Work task ▸ Before repeating the entries below, strip out every picture and keep all else as it is.

Records from a collection:
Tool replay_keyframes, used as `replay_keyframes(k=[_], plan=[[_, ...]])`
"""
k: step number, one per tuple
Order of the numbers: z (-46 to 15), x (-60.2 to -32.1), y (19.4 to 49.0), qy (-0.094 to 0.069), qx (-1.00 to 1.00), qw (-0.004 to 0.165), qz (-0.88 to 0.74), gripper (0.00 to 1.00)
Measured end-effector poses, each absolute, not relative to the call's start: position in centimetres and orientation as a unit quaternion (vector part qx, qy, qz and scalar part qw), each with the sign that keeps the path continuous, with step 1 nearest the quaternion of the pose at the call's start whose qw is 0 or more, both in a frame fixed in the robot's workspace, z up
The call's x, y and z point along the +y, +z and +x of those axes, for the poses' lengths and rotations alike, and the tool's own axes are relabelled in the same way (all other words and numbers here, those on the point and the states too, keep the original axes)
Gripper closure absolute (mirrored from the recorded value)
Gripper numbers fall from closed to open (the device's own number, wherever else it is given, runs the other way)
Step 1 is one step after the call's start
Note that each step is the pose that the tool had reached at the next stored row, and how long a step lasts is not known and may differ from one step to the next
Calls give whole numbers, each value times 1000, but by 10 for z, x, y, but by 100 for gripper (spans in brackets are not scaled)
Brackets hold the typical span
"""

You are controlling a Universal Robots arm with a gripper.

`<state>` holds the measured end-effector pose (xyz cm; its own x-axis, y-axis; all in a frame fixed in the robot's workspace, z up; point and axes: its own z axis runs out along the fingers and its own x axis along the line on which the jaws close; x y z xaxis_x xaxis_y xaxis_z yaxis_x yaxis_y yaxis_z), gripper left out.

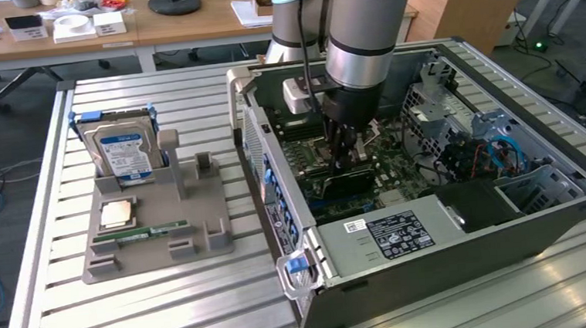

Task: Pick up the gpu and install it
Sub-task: 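Press down on the gpu until it lock into place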

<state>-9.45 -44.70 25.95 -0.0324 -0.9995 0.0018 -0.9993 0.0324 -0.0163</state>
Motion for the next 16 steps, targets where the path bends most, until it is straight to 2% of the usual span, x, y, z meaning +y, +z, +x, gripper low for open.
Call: replay_keyframes(k=[16], plan=[[-93,-447,285,-6,718,5,-696,89]])
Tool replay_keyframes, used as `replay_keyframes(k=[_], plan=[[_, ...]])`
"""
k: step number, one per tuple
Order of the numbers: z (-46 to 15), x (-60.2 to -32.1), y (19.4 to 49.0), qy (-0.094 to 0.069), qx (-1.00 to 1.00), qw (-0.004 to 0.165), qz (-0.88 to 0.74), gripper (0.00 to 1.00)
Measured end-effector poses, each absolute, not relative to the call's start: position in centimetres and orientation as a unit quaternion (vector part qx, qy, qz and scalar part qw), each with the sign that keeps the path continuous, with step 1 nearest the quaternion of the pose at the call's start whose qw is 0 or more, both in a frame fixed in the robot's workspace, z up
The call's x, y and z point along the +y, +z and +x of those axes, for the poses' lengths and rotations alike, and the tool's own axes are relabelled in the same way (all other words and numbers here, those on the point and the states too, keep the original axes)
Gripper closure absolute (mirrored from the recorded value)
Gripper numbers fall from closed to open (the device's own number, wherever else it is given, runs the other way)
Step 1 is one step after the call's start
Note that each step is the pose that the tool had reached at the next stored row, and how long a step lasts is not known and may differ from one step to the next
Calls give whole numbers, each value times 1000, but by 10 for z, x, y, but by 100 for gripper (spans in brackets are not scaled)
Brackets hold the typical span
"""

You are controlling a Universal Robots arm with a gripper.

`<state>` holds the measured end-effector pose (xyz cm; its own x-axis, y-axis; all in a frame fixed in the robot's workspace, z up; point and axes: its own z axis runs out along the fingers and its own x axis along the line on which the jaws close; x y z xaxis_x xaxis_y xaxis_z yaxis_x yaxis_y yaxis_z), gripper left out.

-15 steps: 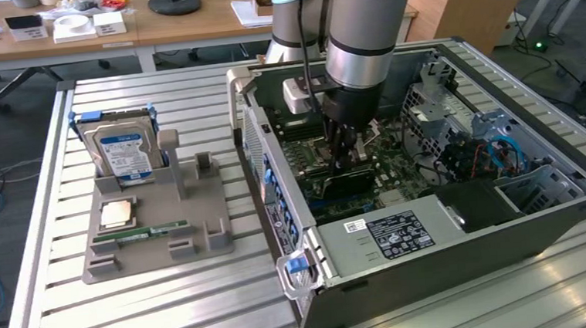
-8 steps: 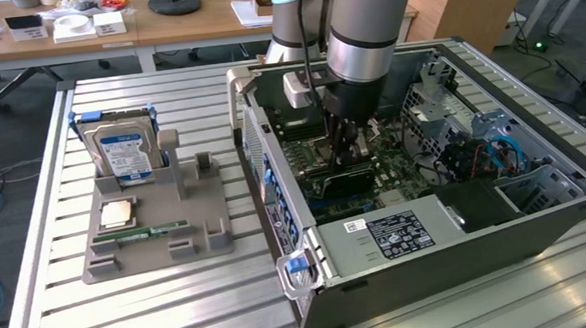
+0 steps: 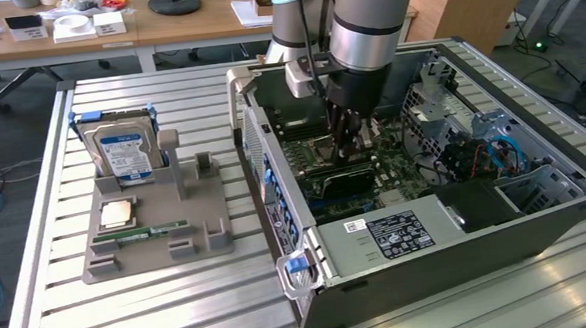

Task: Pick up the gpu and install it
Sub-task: 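Press down on the gpu until it lock into place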

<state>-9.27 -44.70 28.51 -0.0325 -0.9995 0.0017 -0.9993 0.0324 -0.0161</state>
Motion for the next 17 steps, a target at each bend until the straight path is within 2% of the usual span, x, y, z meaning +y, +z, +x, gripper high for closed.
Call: replay_keyframes(k=[17], plan=[[-91,-447,316,-6,718,5,-696,89]])
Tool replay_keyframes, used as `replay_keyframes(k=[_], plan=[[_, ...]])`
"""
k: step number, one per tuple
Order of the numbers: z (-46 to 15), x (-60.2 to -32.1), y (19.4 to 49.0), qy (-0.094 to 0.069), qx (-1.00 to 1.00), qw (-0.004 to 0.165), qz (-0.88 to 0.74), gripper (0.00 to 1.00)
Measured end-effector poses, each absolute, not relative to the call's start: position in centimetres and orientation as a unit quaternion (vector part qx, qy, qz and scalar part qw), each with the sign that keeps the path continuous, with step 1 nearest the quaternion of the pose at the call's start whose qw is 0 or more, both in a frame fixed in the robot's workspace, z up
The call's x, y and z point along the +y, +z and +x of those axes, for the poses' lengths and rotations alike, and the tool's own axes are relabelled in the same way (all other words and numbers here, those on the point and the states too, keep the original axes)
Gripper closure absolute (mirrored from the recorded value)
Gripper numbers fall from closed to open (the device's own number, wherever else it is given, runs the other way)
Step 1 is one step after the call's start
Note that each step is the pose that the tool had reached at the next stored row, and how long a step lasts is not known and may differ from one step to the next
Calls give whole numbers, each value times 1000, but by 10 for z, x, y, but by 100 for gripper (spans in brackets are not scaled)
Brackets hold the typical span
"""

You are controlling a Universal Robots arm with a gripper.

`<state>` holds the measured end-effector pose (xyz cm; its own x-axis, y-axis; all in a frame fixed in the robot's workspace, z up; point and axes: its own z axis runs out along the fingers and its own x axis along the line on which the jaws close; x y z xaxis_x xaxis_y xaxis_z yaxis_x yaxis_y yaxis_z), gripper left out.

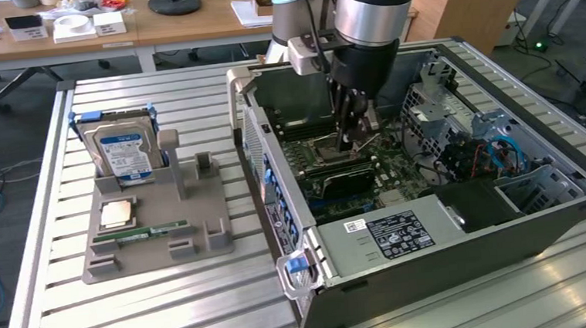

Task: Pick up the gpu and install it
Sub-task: 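Press down on the gpu until it lock into place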

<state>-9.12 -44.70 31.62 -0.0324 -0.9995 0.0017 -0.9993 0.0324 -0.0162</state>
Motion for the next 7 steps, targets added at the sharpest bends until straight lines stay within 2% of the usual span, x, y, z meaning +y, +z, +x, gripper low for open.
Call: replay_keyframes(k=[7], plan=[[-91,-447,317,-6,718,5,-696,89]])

Exercise answer ▸
Tool replay_keyframes, used as `replay_keyframes(k=[_], plan=[[_, ...]])`
"""
k: step number, one per tuple
Order of the numbers: z (-46 to 15), x (-60.2 to -32.1), y (19.4 to 49.0), qy (-0.094 to 0.069), qx (-1.00 to 1.00), qw (-0.004 to 0.165), qz (-0.88 to 0.74), gripper (0.00 to 1.00)
Measured end-effector poses, each absolute, not relative to the call's start: position in centimetres and orientation as a unit quaternion (vector part qx, qy, qz and scalar part qw), each with the sign that keeps the path continuous, with step 1 nearest the quaternion of the pose at the call's start whose qw is 0 or more, both in a frame fixed in the robot's workspace, z up
The call's x, y and z point along the +y, +z and +x of those axes, for the poses' lengths and rotations alike, and the tool's own axes are relabelled in the same way (all other words and numbers here, those on the point and the states too, keep the original axes)
Gripper closure absolute (mirrored from the recorded value)
Gripper numbers fall from closed to open (the device's own number, wherever else it is given, runs the other way)
Step 1 is one step after the call's start
Note that each step is the pose that the tool had reached at the next stored row, and how long a step lasts is not known and may differ from one step to the next
Calls give whole numbers, each value times 1000, but by 10 for z, x, y, but by 100 for gripper (spans in brackets are not scaled)
Brackets hold the typical span
"""

You are controlling a Universal Robots arm with a gripper.

`<state>` holds the measured end-effector pose (xyz cm; its own x-axis, y-axis; all in a frame fixed in the robot's workspace, z up; point and axes: its own z axis runs out along the fingers and its own x axis along the line on which the jaws close; x y z xaxis_x xaxis_y xaxis_z yaxis_x yaxis_y yaxis_z), gripper left out.


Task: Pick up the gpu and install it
Sub-task: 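Press down on the gpu until it lock into place
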
<state>-9.45 -44.70 25.95 -0.0324 -0.9995 0.0018 -0.9993 0.0324 -0.0163</state>
Motion for the next 16 steps, targets where the path bends most, until it is straight to 2% of the usual span, x, y, z meaning +y, +z, +x, gripper low for open.
Call: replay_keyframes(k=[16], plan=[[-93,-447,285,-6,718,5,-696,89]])
Tool replay_keyframes, used as `replay_keyframes(k=[_], plan=[[_, ...]])`
"""
k: step number, one per tuple
Order of the numbers: z (-46 to 15), x (-60.2 to -32.1), y (19.4 to 49.0), qy (-0.094 to 0.069), qx (-1.00 to 1.00), qw (-0.004 to 0.165), qz (-0.88 to 0.74), gripper (0.00 to 1.00)
Measured end-effector poses, each absolute, not relative to the call's start: position in centimetres and orientation as a unit quaternion (vector part qx, qy, qz and scalar part qw), each with the sign that keeps the path continuous, with step 1 nearest the quaternion of the pose at the call's start whose qw is 0 or more, both in a frame fixed in the robot's workspace, z up
The call's x, y and z point along the +y, +z and +x of those axes, for the poses' lengths and rotations alike, and the tool's own axes are relabelled in the same way (all other words and numbers here, those on the point and the states too, keep the original axes)
Gripper closure absolute (mirrored from the recorded value)
Gripper numbers fall from closed to open (the device's own number, wherever else it is given, runs the other way)
Step 1 is one step after the call's start
Note that each step is the pose that the tool had reached at the next stored row, and how long a step lasts is not known and may differ from one step to the next
Calls give whole numbers, each value times 1000, but by 10 for z, x, y, but by 100 for gripper (spans in brackets are not scaled)
Brackets hold the typical span
"""

You are controlling a Universal Robots arm with a gripper.

`<state>` holds the measured end-effector pose (xyz cm; its own x-axis, y-axis; all in a frame fixed in the robot's workspace, z up; point and axes: its own z axis runs out along the fingers and its own x axis along the line on which the jaws close; x y z xaxis_x xaxis_y xaxis_z yaxis_x yaxis_y yaxis_z), gripper left out.

-15 steps: 
-8 steps: 
+0 steps: 

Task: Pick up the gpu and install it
Sub-task: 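Press down on the gpu until it lock into place
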
<state>-9.27 -44.70 28.51 -0.0325 -0.9995 0.0017 -0.9993 0.0324 -0.0161</state>
Motion for the next 17 steps, a target at each bend until the straight path is within 2% of the usual span, x, y, z meaning +y, +z, +x, gripper high for closed.
Call: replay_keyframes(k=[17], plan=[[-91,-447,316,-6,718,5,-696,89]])
Tool replay_keyframes, used as `replay_keyframes(k=[_], plan=[[_, ...]])`
"""
k: step number, one per tuple
Order of the numbers: z (-46 to 15), x (-60.2 to -32.1), y (19.4 to 49.0), qy (-0.094 to 0.069), qx (-1.00 to 1.00), qw (-0.004 to 0.165), qz (-0.88 to 0.74), gripper (0.00 to 1.00)
Measured end-effector poses, each absolute, not relative to the call's start: position in centimetres and orientation as a unit quaternion (vector part qx, qy, qz and scalar part qw), each with the sign that keeps the path continuous, with step 1 nearest the quaternion of the pose at the call's start whose qw is 0 or more, both in a frame fixed in the robot's workspace, z up
The call's x, y and z point along the +y, +z and +x of those axes, for the poses' lengths and rotations alike, and the tool's own axes are relabelled in the same way (all other words and numbers here, those on the point and the states too, keep the original axes)
Gripper closure absolute (mirrored from the recorded value)
Gripper numbers fall from closed to open (the device's own number, wherever else it is given, runs the other way)
Step 1 is one step after the call's start
Note that each step is the pose that the tool had reached at the next stored row, and how long a step lasts is not known and may differ from one step to the next
Calls give whole numbers, each value times 1000, but by 10 for z, x, y, but by 100 for gripper (spans in brackets are not scaled)
Brackets hold the typical span
"""

You are controlling a Universal Robots arm with a gripper.

`<state>` holds the measured end-effector pose (xyz cm; its own x-axis, y-axis; all in a frame fixed in the robot's workspace, z up; point and axes: its own z axis runs out along the fingers and its own x axis along the line on which the jaws close; x y z xaxis_x xaxis_y xaxis_z yaxis_x yaxis_y yaxis_z), gripper left out.


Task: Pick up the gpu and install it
Sub-task: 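Press down on the gpu until it lock into place
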
<state>-9.12 -44.70 31.62 -0.0324 -0.9995 0.0017 -0.9993 0.0324 -0.0162</state>
Motion for the next 7 steps, targets added at the sharpest bends until straight lines stay within 2% of the usual span, x, y, z meaning +y, +z, +x, gripper low for open.
Call: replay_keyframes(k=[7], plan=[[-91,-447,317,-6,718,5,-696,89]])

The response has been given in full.